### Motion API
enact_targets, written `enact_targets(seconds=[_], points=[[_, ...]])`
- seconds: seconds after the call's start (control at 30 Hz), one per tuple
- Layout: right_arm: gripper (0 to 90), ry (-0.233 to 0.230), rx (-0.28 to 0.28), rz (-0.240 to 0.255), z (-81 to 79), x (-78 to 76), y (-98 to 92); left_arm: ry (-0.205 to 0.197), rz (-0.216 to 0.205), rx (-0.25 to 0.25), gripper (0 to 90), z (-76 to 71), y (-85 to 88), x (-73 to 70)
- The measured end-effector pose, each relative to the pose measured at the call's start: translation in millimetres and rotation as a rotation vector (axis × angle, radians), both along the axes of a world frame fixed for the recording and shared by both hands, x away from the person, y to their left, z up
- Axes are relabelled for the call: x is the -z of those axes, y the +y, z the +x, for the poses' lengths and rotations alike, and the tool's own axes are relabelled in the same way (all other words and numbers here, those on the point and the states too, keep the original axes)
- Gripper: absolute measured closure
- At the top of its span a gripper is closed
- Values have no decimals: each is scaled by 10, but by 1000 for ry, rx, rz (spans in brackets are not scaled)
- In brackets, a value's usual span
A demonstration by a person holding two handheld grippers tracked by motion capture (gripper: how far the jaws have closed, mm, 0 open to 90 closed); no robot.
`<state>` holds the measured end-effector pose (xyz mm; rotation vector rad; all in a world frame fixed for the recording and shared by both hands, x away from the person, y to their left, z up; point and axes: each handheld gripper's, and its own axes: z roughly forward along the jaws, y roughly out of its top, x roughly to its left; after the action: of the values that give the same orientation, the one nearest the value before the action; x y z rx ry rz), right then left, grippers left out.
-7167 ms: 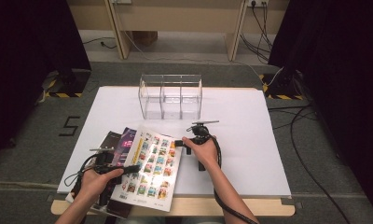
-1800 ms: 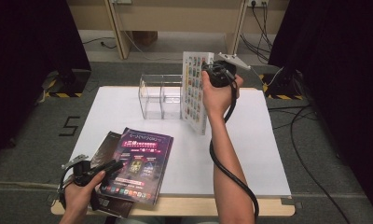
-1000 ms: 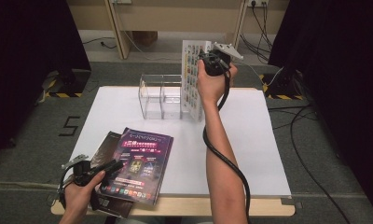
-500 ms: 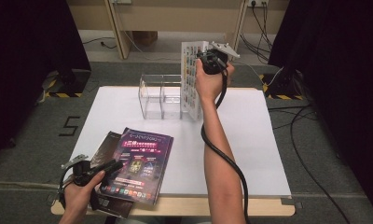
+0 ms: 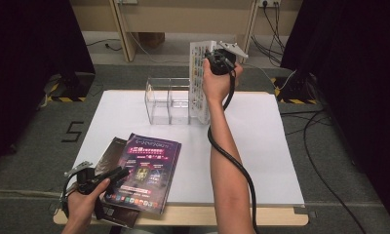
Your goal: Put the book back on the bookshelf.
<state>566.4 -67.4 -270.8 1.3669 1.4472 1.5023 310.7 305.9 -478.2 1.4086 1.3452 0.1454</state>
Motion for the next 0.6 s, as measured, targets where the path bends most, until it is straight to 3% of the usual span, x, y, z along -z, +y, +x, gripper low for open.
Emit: enact_targets(seconds=[0.2,0.4,0.6], points=[[740,-8,1,6,-141,-67,-5,-1,-1,-3,519,-5,6,-3],[740,-21,-55,50,-557,-136,-113,-7,0,3,519,-14,-24,-18],[740,-15,-136,49,-863,-153,-165,-5,11,14,519,-15,-71,-10]])
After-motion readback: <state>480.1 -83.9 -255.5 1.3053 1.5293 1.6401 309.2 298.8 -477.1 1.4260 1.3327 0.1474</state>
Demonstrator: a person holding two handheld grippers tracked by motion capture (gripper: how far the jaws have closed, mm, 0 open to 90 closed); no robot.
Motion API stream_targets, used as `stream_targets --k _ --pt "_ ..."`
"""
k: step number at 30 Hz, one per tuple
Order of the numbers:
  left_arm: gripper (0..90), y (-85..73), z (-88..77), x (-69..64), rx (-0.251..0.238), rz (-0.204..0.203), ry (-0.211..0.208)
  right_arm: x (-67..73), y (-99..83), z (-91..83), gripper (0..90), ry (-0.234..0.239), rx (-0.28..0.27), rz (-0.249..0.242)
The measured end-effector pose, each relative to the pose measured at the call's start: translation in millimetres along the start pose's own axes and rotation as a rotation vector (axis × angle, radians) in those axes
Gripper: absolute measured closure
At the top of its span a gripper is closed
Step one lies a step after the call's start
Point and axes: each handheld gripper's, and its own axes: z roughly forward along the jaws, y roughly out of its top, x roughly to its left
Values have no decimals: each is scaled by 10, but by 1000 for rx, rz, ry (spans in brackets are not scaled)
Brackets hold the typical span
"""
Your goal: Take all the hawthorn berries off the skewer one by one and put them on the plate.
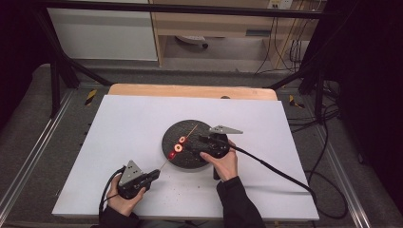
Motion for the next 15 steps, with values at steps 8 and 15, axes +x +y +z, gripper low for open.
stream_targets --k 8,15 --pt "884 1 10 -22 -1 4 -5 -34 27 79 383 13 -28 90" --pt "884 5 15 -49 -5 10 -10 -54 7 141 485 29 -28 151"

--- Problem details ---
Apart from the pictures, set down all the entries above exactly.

--- Result ---
### Motion API
enact_targets, written `enact_targets(seconds=[_], points=[[_, ...]])`
- seconds: seconds after the call's start (control at 30 Hz), one per tuple
- Layout: right_arm: gripper (0 to 90), ry (-0.233 to 0.230), rx (-0.28 to 0.28), rz (-0.240 to 0.255), z (-81 to 79), x (-78 to 76), y (-98 to 92); left_arm: ry (-0.205 to 0.197), rz (-0.216 to 0.205), rx (-0.25 to 0.25), gripper (0 to 90), z (-76 to 71), y (-85 to 88), x (-73 to 70)
- The measured end-effector pose, each relative to the pose measured at the call's start: translation in millimetres and rotation as a rotation vector (axis × angle, radians), both along the axes of a world frame fixed for the recording and shared by both hands, x away from the person, y to their left, z up
- Axes are relabelled for the call: x is the -z of those axes, y the +y, z the +x, for the poses' lengths and rotations alike, and the tool's own axes are relabelled in the same way (all other words and numbers here, those on the point and the states too, keep the original axes)
- Gripper: absolute measured closure
- At the top of its span a gripper is closed
- Values have no decimals: each is scaled by 10, but by 1000 for ry, rx, rz (spans in brackets are not scaled)
- In brackets, a value's usual span
A demonstration by a person holding two handheld grippers tracked by motion capture (gripper: how far the jaws have closed, mm, 0 open to 90 closed); no robot.
`<state>` holds the measured end-effector pose (xyz mm; rotation vector rad; all in a world frame fixed for the recording and shared by both hands, x away from the person, y to their left, z up; point and axes: each handheld gripper's, and its own axes: z roughly forward along the jaws, y roughly out of its top, x roughly to its left; after the action: of the values that give the same orientation, the one nearest the value before the action; x y z rx ry rz), right then left, grippers left out.
-7167 ms: 
-1800 ms: 
-1000 ms: 
-500 ms: 
+0 ms: 
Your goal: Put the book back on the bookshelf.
<state>566.4 -67.4 -270.8 1.3669 1.4472 1.5023 310.7 305.9 -478.2 1.4086 1.3452 0.1454</state>
Motion for the next 0.6 s, as measured, targets where the path bends most, until it is straight to 3% of the usual span, x, y, z along -z, +y, +x, gripper low for open.
Emit: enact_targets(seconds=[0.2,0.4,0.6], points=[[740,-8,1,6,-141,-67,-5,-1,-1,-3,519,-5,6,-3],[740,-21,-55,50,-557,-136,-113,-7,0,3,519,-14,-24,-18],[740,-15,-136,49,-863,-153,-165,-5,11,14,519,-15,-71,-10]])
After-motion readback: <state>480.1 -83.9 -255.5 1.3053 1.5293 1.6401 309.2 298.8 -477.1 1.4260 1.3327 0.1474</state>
Demonstrator: a person holding two handheld grippers tracked by motion capture (gripper: how far the jaws have closed, mm, 0 open to 90 closed); no robot.
Motion API stream_targets, used as `stream_targets --k _ --pt "_ ..."`
"""
k: step number at 30 Hz, one per tuple
Order of the numbers:
  left_arm: gripper (0..90), y (-85..73), z (-88..77), x (-69..64), rx (-0.251..0.238), rz (-0.204..0.203), ry (-0.211..0.208)
  right_arm: x (-67..73), y (-99..83), z (-91..83), gripper (0..90), ry (-0.234..0.239), rx (-0.28..0.27), rz (-0.249..0.242)
The measured end-effector pose, each relative to the pose measured at the call's start: translation in millimetres along the start pose's own axes and rotation as a rotation vector (axis × angle, radians) in those axes
Gripper: absolute measured closure
At the top of its span a gripper is closed
Step one lies a step after the call's start
Point and axes: each handheld gripper's, and its own axes: z roughly forward along the jaws, y roughly out of its top, x roughly to its left
Values have no decimals: each is scaled by 10, but by 1000 for rx, rz, ry (spans in brackets are not scaled)
Brackets hold the typical span
"""
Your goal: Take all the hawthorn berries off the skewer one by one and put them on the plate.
Motion for the next 15 steps, with values at steps 8 and 15, axes +x +y +z, gripper low for open.
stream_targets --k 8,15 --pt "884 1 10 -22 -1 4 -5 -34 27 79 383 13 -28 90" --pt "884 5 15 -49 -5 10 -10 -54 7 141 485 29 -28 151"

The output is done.